Oregon Democrats defend tax increase proposal

Dems: Firms and those at higher incomes lose breaks

SALEM — Advocates for schools and seniors on Wednesday praised a plan by Democrats in the Oregon House to raise more tax revenue from businesses and wealthy individuals as House leaders try to build momentum for their plan.

Supporters told a House committee that tax increases would help restore funding for schools and safety-net programs, which have seen their budgets slashed during the Great Recession. House Democrats want to raise $275 million in new revenue, much of it by limiting the amount of money in tax exemptions that high-income taxpayers can claim.

Representatives of nonprofit organizations warn the plan could curtail charitable giving, and a key Democrat later said charities may be exempted. "I stand before you today as one of thousands of teachers in this state who are begging you," Deborah Barnes, vice president of the Oregon Education Association, the state's largest teachers union, told the House Revenue Committee. "This is the time when we have to reinvest in public education in this state."

The Democrats' plan would target individuals earning at least $125,000 a year and joint-filing taxpayers earning at least $250,000. In addition to phasing out their income tax deductions, it would eliminate their personal exemption tax credit, which reduces the tax liability by $183 for every person on a tax return.

For corporations, the Democrats want to tax money held in offshore accounts and increase the corporate minimum tax, which would affect certain businesses earning more than $100 million. "These folks are doing well despite the anemic recovery," said Chuck Sheketoff, director of the Oregon Center of Public Policy, a left-leaning research group.

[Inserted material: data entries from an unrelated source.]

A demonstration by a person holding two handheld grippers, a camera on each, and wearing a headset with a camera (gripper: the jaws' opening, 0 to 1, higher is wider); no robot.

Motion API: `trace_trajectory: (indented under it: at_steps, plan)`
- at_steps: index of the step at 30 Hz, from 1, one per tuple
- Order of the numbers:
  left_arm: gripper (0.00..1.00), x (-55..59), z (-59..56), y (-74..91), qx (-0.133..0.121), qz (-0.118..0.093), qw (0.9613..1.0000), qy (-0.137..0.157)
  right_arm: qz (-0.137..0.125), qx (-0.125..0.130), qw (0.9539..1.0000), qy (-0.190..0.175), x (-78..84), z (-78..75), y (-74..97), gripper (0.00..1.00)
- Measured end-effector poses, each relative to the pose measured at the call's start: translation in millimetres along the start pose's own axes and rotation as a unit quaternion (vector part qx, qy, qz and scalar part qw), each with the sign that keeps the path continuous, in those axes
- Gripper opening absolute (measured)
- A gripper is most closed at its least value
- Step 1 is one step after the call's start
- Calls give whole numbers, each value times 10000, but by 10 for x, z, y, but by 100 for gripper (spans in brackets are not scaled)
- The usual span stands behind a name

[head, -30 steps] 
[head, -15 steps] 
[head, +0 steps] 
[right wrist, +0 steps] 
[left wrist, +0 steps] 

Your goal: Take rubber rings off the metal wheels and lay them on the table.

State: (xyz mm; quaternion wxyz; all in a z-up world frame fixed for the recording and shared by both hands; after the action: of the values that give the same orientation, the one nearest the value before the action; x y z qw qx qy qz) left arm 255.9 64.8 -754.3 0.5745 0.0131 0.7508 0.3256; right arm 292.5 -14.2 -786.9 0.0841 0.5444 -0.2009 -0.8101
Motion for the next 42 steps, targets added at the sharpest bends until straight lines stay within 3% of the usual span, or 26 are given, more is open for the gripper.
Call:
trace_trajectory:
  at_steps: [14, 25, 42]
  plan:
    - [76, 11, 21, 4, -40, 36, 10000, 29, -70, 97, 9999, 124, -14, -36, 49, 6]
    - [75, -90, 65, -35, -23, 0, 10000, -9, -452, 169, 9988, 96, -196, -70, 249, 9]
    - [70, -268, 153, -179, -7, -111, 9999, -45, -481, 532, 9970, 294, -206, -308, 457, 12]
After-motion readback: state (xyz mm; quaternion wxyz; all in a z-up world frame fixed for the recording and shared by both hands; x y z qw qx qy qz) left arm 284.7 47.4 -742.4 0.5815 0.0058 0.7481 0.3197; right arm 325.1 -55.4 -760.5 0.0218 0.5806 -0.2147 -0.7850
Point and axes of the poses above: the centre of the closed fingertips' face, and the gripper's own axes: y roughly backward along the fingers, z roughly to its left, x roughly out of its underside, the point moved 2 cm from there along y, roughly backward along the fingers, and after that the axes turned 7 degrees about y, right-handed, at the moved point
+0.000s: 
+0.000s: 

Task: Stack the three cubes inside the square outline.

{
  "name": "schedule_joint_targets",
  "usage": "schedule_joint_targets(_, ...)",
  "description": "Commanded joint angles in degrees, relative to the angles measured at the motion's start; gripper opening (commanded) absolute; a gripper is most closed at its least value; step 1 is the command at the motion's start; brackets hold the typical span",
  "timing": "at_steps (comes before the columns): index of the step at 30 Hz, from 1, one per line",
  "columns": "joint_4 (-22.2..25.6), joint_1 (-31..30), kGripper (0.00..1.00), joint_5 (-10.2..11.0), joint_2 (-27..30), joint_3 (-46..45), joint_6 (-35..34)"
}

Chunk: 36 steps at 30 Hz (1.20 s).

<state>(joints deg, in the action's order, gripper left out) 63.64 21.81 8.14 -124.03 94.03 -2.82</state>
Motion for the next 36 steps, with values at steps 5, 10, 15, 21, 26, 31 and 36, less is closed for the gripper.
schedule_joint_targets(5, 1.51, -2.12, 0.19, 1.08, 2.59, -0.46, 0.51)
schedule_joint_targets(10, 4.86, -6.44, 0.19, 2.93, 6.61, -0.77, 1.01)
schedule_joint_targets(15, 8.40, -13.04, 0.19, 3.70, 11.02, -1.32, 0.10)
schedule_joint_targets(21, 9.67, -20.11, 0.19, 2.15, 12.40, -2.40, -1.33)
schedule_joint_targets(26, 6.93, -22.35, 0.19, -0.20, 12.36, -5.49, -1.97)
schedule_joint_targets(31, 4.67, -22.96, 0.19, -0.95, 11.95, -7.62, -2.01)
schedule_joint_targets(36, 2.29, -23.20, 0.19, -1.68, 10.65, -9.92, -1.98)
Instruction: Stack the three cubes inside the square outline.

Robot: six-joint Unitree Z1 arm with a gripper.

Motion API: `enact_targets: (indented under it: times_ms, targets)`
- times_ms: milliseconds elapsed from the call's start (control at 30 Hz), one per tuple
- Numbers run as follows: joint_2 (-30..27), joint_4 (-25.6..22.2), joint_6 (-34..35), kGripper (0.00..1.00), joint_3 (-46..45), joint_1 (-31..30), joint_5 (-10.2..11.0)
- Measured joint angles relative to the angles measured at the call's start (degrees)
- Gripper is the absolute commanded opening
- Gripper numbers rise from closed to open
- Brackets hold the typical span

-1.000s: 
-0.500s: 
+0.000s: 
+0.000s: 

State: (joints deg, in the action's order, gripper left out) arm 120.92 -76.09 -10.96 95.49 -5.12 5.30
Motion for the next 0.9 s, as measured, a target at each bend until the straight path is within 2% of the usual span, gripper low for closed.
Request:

Representatives of nonprofit organizations asked lawmakers to exempt them, allowing taxpayers to continue deducting all charitable contributions, regardless of their income. The tax benefits of charitable giving are an important incentive for the contributions that allow nonprofit organizations to carry out their mission, said Jim White, director of the Nonprofit Association of Oregon. "Don't kid yourself that this isn't going to have an impact on charitable contributions, because I'm telling you it will have an impact," Roger Martin, a lobbyist for the Oregon Catholic Conference, said.

Some Democrats pushed back, saying their proposal would have no impact on the vast majority of Oregonians, pointing out that charitable contributions would still be deductible from federal taxes.

Later, the House Democrats' chief budget writer, Rep. Peter Buckley of Ashland, said Democratic leaders were open to exempting charitable contributions from their proposed limits on tax deductions.

Republicans and business officials have criticized the Democrats' plan, saying lawmakers should focus on cutting the cost of pensions for government workers. The plan will ultimately need support from at least two Republicans in the House and Senate — assuming all Democrats support it — to achieve the three-fifths supermajority needed to raise taxes.